**WHAT YOU NEED TO DO:**
Everything in the listing below should be written out again exactly, except the pictures.
◆ ◆ ◆ ◆
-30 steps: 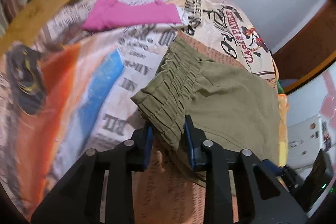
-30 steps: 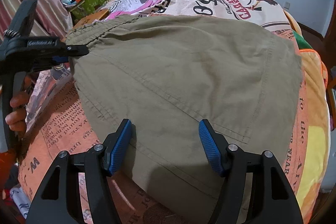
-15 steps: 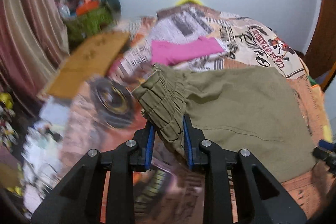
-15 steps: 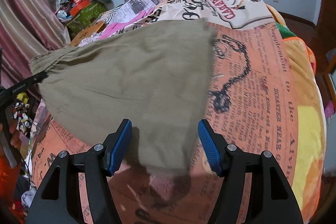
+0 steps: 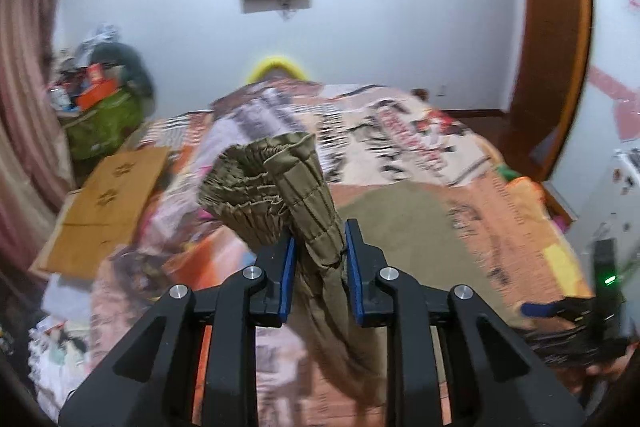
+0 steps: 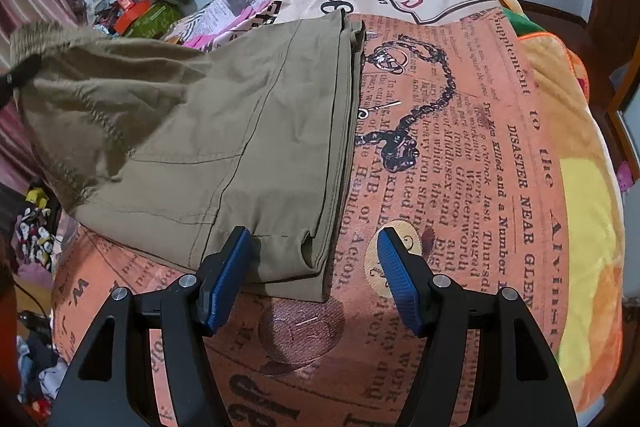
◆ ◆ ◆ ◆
**SOLUTION TO THE PROBLEM:**
-30 steps: 
-30 steps: 
-15 steps: 
-15 steps: 
+0 steps: 
+0 steps: 

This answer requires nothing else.